Work request » Two lines in the data below mark the range: the one with "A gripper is" and the one with "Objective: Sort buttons". Return both, along with every line between them, exactly.

Records drawn from a dataset »
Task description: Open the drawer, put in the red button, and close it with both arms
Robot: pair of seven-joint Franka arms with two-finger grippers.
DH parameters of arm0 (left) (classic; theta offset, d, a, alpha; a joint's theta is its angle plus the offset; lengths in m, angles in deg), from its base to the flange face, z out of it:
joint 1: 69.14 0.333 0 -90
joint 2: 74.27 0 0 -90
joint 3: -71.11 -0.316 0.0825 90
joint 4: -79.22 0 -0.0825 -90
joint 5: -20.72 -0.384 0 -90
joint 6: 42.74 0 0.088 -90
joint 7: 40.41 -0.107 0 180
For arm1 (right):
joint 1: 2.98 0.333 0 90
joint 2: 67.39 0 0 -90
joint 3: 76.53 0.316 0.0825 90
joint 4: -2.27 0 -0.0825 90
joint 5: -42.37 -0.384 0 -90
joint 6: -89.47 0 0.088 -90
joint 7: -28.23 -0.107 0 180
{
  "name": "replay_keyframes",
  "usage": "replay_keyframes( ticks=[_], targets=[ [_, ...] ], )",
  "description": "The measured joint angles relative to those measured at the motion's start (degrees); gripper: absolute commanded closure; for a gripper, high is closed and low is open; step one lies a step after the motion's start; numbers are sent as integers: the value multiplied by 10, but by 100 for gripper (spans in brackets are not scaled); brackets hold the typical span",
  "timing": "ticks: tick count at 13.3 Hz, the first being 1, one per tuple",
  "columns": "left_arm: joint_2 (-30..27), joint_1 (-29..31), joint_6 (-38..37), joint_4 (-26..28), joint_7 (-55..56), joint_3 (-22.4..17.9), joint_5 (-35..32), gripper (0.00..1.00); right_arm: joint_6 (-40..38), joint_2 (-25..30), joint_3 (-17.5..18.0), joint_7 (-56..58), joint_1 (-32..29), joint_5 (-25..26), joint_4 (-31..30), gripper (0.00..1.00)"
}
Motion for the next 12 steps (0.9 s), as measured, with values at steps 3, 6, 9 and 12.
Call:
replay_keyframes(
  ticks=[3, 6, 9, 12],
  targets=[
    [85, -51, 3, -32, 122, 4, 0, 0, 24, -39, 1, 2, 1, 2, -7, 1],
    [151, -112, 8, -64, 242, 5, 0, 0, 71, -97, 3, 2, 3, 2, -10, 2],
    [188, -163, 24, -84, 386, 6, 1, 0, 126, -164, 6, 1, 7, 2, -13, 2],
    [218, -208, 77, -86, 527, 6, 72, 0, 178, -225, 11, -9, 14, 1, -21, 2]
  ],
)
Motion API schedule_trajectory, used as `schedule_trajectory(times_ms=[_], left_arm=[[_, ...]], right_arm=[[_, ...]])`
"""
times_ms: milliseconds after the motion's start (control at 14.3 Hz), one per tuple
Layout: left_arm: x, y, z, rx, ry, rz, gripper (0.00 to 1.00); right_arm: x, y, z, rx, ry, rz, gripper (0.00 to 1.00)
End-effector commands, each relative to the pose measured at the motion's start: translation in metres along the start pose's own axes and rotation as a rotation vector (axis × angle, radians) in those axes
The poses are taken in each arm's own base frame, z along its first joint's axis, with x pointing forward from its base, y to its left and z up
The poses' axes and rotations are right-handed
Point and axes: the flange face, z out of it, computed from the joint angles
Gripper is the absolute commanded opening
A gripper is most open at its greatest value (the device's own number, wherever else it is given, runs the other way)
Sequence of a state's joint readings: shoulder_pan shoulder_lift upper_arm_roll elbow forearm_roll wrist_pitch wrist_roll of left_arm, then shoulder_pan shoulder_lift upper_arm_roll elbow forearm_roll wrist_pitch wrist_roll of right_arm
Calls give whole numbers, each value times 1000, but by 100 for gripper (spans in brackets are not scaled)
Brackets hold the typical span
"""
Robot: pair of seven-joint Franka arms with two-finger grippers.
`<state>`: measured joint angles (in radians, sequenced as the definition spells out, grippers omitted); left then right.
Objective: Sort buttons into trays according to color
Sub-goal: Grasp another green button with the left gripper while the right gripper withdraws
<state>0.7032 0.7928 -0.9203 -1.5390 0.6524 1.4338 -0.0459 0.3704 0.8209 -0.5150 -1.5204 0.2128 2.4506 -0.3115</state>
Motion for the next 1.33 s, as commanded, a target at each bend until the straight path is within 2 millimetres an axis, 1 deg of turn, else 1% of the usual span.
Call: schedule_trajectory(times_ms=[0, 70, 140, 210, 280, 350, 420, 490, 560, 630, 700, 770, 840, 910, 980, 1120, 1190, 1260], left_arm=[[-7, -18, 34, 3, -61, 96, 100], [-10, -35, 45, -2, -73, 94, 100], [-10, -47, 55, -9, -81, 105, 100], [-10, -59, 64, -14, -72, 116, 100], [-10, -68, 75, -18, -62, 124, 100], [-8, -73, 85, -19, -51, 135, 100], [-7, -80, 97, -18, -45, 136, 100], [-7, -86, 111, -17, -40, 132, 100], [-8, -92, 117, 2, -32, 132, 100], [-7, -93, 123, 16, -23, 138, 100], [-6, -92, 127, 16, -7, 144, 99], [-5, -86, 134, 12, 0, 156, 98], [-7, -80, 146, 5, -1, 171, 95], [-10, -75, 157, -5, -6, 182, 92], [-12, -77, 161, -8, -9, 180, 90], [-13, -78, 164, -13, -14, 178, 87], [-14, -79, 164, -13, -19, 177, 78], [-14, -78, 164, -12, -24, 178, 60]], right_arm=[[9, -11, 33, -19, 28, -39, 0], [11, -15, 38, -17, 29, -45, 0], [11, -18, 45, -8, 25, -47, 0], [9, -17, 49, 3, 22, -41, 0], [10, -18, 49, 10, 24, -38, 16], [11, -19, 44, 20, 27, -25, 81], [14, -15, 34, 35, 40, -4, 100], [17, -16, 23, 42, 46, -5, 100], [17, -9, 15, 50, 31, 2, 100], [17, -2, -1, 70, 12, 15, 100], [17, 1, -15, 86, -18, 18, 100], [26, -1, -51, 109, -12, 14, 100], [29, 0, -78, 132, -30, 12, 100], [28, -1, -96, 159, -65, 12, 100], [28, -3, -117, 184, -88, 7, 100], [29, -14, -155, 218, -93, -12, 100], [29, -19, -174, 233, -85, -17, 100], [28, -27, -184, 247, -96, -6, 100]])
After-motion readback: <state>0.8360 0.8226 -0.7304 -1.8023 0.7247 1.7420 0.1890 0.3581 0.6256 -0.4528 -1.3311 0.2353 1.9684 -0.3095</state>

Solution for this task »
A gripper is most open at its greatest value (the device's own number, wherever else it is given, runs the other way)
Sequence of a state's joint readings: shoulder_pan shoulder_lift upper_arm_roll elbow forearm_roll wrist_pitch wrist_roll of left_arm, then shoulder_pan shoulder_lift upper_arm_roll elbow forearm_roll wrist_pitch wrist_roll of right_arm
Calls give whole numbers, each value times 1000, but by 100 for gripper (spans in brackets are not scaled)
Brackets hold the typical span
"""
Robot: pair of seven-joint Franka arms with two-finger grippers.
`<state>`: measured joint angles (in radians, sequenced as the definition spells out, grippers omitted); left then right.
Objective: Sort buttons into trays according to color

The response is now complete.